#### [Aim of the task]
How many lines in the listing contain the word "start"? Reply with the number alone.

····················

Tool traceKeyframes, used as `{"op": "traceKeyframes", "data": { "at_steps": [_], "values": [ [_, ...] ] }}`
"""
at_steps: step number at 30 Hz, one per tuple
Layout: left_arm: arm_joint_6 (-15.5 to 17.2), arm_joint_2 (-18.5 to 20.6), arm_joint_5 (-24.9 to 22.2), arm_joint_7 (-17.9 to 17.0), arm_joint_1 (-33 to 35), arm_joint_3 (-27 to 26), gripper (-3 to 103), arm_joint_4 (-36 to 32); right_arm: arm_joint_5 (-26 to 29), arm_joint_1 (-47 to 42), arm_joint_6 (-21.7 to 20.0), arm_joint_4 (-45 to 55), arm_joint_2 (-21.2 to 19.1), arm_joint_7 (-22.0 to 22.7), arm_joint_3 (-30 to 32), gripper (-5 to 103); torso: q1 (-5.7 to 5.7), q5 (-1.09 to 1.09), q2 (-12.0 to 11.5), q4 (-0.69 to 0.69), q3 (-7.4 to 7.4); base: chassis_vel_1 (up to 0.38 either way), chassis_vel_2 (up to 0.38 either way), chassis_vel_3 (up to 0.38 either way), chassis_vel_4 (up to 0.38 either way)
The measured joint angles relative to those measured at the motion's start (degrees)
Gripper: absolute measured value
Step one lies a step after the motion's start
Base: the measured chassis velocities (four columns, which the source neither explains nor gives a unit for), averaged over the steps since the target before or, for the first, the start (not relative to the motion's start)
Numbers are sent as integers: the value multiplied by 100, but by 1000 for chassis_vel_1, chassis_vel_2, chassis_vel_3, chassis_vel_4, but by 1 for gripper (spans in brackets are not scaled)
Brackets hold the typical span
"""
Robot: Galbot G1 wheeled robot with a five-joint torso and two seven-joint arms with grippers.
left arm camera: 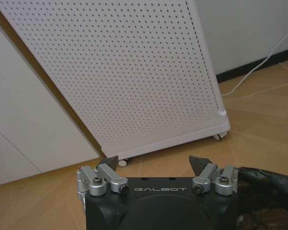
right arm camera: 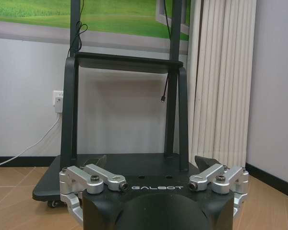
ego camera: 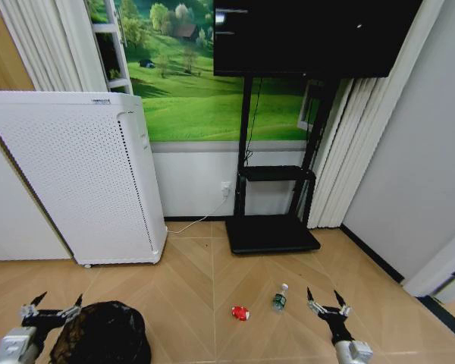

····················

#### [Output]
3